A Joint Vision Statement for Trump and Kim
1. Decided to respect each other’s sovereignty and undertake steps to fundamentally improve and normalize their bilateral relations in the interests of enhancing peace and security in the Indo-Pacific. As a crucial first step in undertaking a new direction in their relations, neither government will have hostile intent toward the other, and both governments confirmed to make every effort to build a new relationship free from past enmity. The United States affirmed that it does not possess and will not introduce nuclear weapons to the Korean Peninsula and has no intention to initiate an attack or invasion of the DPRK with nuclear or conventional weapons. The DPRK affirmed it will not use force of any kind when dealing with countries including but not limited to the United States, the Republic of Korea and Japan.
2. Agreed that their common goal is the complete elimination of nuclear weapons from the Korean Peninsula in a peaceful manner. The DPRK committed to abandoning all nuclear weapons and existing nuclear and ballistic missile programs and returning, at an early date, to the Treaty on the Non-Proliferation of Nuclear Weapons and to IAEA safeguards. Directly-related parties will discuss resolving the DPRK’s security concerns whose resolution will be achieved simultaneously with or soon after the dismantlement of the DPRK’s nuclear and ballistic missile programs. As a first step, the United States will modify its defensive, joint military exercises with the ROK by removing its strategic assets from them. The United States will also refrain from designating new sanctions throughout the denuclearization process and will lift existing sanctions proportionate to denuclearization steps taken by the DPRK.
3. Agreed the United States and its allies and partners will provide for and facilitate a brighter, safer and more prosperous future for the DPRK with the complete elimination of its nuclear and missile programs.
4. Decided to peacefully and constructively resolve key security, political, economic and humanitarian concerns perceived by all parties in the region—the Democratic People’s Republic of Korea, the United States of America, the Republic of Korea, Japan, the People’s Republic of China and the Russian Federation—and to normalize relations among regional parties.
5. Agreed to work toward constructively reducing tensions on the Korean Peninsula and formally ending the Korean War by replacing the 1953 Armistice Agreement with a peace treaty and permanent peace regime established by directly-related parties at an appropriate time and separate forum. The United States and DPRK, in cooperation with their neighbors, aim to build a better future for all people on the Korean Peninsula, establishing durable peace for coexistence and leading to peaceful reunification led by the two Koreas. The ROK will be among the primary parties involved in peace negotiations.
6. The aforementioned consensus will be implemented with the principle of action for action. Any disputes during implementation will be discussed peacefully and promptly between high-level officials or heads of state with the common goals of resolving any and all disputes peacefully and continuing the expeditious implementation of this vision. The ROK, China, Japan and Russia will participate in facilitating the implementation of relevant components in this vision statement at an appropriate time.
7. The governments of the United States of America and the Democratic People’s Republic of Korea agreed to meet regularly at working-, high- and summit levels, and with other concerned parties, as needed to implement this vision expeditiously.
Some of the language above would be of no surprise to seasoned Korea watchers because they borrow from past agreements including the 2000 U.S.-North Korea Joint Communique and the 2005 Six-Party Joint Statement. Such recycling of key principles and outcomes is inevitable because fundamental bargaining chips and wish lists on both sides have not drastically changed over the decades. The new and ever more complex components now are programs that involve missiles and highly enriched uranium.

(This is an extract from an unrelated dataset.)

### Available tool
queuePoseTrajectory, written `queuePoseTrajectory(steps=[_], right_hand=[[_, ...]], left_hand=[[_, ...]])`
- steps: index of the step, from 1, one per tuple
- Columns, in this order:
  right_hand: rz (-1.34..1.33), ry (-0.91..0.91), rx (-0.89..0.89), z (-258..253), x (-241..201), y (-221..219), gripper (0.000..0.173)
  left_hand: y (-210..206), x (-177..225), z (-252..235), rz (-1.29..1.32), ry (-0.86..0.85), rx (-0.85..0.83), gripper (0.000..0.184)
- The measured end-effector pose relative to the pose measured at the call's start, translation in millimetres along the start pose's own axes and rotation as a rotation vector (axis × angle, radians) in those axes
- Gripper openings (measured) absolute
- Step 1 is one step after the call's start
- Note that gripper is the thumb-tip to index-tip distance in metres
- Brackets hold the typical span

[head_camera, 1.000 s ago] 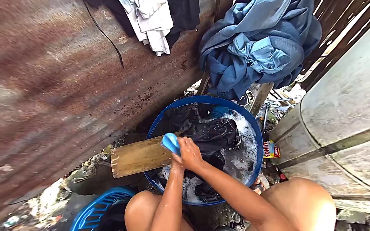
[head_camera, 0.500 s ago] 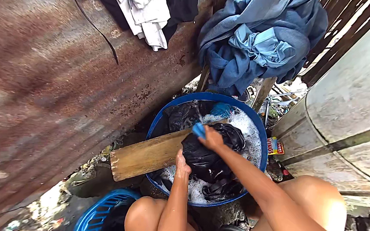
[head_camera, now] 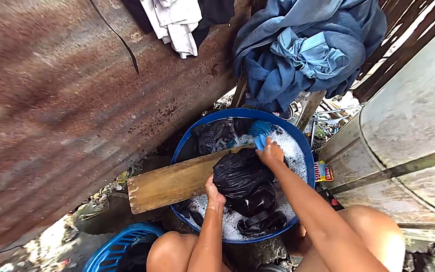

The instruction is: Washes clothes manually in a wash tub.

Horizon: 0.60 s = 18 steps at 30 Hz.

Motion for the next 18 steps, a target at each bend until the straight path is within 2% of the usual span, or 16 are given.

It certainly would be preferable if a vision statement outlined a timetable with specific first steps required by North Korea, like an initial down payment, to credibly show its commitment to denuclearization and corresponding U.S. measures. It would still be a success if such measures were specified in a separate document, but it would also be a good outcome if these delicate and highly technical details were negotiated in follow-on meetings. First steps could include many scenarios such as credibly dismantling some enrichment and reprocessing facilities or perhaps even shipping some nuclear weapons abroad in a short period of time as recently suggested by Bruce Bennett. But the trickier part would be providing corresponding U.S. measures that are reasonable and proportionate in Washington’s eyes and satisfactory in Pyongyang’s eyes.